— What to produce —
Return each line of the data below that contains the string "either".

— Given material —
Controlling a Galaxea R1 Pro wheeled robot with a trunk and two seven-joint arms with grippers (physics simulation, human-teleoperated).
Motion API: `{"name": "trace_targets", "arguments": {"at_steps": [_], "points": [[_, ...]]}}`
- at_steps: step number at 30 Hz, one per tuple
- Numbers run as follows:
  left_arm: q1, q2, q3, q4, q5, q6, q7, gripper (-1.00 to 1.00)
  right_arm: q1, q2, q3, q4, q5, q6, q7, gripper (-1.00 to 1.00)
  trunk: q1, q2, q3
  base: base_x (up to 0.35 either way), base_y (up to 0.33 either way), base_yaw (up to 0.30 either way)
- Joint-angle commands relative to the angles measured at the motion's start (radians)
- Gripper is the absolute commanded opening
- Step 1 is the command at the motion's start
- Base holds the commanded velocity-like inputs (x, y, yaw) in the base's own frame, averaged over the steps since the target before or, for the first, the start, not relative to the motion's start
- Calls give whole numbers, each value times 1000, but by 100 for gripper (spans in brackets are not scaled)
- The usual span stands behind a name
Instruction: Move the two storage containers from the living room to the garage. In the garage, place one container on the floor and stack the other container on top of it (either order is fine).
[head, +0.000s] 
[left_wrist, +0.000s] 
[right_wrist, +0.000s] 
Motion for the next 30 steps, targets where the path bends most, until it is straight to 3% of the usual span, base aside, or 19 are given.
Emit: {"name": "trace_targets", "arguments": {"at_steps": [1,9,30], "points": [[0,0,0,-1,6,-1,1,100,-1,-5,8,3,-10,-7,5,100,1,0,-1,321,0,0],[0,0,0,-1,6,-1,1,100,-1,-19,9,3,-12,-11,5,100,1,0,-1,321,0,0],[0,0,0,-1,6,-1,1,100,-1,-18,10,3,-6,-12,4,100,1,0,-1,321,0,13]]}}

— Solution to the exercise —
  base: base_x (up to 0.35 either way), base_y (up to 0.33 either way), base_yaw (up to 0.30 either way)
Instruction: Move the two storage containers from the living room to the garage. In the garage, place one container on the floor and stack the other container on top of it (either order is fine).

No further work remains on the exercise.